I'm very pleased with it overall. Battery life seems really good even though
I've selected the option to only charge to 80% to prolong battery life. It
looks good and feels solid.

I didn't bother with UNR, I just set the top and bottom panels to autohide,
and use Vimperator to browse which is very economical with vertical space. At
first I used full screen to eke out that last few pixels, but it's generally
not worth the bother. I might give UNR another go with Meerkat.

I'm trying to think of bad points. You need to hold down two keys to change
the volume (fn-arrow), the screen brightness doesn't auto-adjust to ambient
light. The touchpad doesn't have multitouch, but you can fake two finger click
and scroll, rather than use side-scroll. I used to hit the backslash button
when trying to use the right shift-key, but I got used to it soon enough.

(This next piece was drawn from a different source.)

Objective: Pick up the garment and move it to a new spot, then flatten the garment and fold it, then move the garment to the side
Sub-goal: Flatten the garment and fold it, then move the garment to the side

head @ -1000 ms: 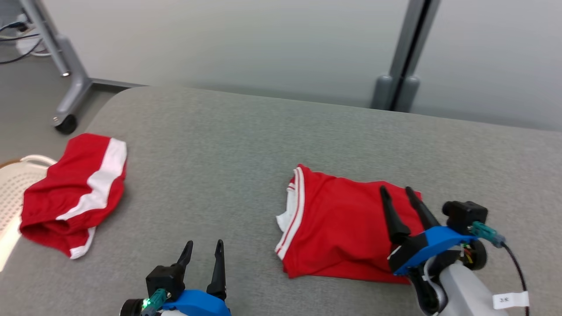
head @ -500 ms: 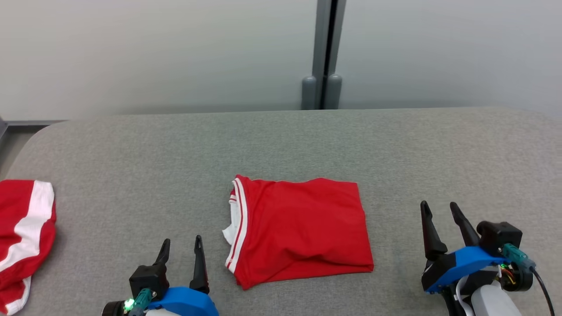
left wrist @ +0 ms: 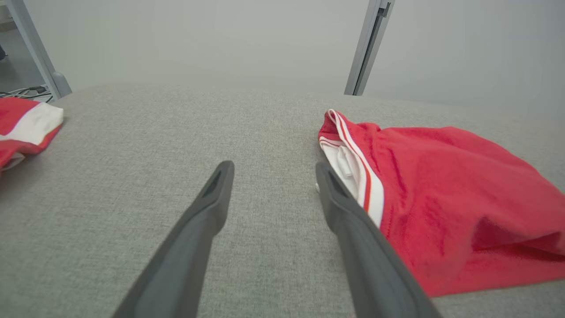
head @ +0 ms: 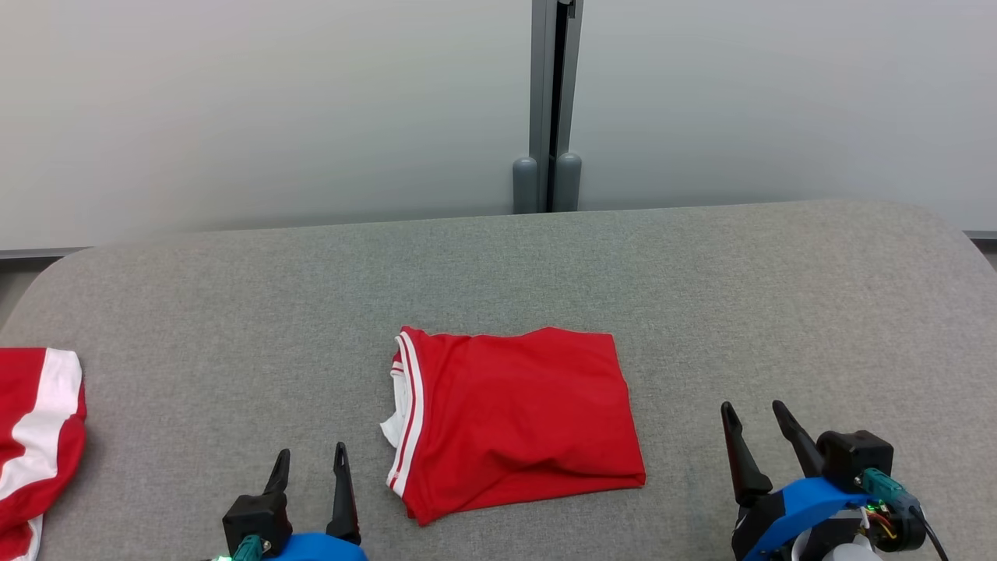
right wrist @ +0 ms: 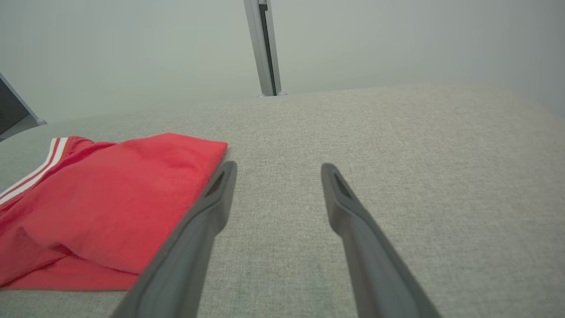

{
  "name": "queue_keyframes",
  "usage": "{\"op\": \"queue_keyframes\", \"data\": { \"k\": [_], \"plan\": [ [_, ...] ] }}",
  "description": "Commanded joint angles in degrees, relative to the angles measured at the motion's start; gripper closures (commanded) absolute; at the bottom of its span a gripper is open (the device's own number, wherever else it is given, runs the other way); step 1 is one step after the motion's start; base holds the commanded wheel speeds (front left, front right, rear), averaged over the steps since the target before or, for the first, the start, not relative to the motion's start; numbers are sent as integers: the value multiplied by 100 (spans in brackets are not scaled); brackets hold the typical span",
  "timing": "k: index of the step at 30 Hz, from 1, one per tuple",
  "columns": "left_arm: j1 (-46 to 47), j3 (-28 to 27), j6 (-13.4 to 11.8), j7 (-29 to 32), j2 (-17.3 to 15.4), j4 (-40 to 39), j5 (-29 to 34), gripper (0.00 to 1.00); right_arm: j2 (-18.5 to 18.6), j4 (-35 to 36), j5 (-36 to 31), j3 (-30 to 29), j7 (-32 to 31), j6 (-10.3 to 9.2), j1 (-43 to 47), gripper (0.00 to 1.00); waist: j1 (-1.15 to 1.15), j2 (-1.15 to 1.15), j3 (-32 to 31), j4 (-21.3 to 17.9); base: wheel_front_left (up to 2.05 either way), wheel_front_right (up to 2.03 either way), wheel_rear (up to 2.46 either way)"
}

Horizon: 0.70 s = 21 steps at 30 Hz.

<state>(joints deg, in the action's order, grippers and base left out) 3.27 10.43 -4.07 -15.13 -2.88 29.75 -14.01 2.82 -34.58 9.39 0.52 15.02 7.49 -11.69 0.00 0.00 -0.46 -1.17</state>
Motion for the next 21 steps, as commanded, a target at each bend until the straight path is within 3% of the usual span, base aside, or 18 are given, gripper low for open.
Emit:
{"op": "queue_keyframes", "data": {
  "k": [1, 11, 21],
  "plan": [
    [-55, -11, -21, -2, 0, -17, 33, 0, 18, -23, 24, 18, 22, 1, 69, 0, 0, 0, -4, 14, 0, 0, 0],
    [7, 91, 43, -2, 0, -37, -11, 0, 17, -148, 202, 131, 22, 1, 36, 0, 0, 0, 101, 178, 0, 0, 0],
    [213, 463, 64, -2, 1, -72, -79, 0, 19, -661, 310, 360, 22, 1, -511, 0, 0, 0, 514, 823, 0, 0, 0]
  ]
}}
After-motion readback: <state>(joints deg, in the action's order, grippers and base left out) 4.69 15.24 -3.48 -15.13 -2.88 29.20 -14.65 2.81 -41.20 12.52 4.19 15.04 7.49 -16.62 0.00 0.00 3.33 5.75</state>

You might want to check out this forum, for Linux on Samsung, that's were I
got some extra drivers for the function keys etc.

<http://www.voria.org/forum/>

------
limmeau
I have an Intel Classmate PC, 3rd generation with convertible touchscreen. It
comes with a 16GB SSD (in my configuration) and runs Ubuntu 9.10 and 10.04
(the latter with some touchscreen driver trouble I didn't bother to fix, but
others report success). Battery life five-ish hours, and pretty rugged. This
may be a better choice if: you predict dropping it a lot, or if you're longing
for a resistive touchscreen.

------
dawson
or a Dell Mini 10v?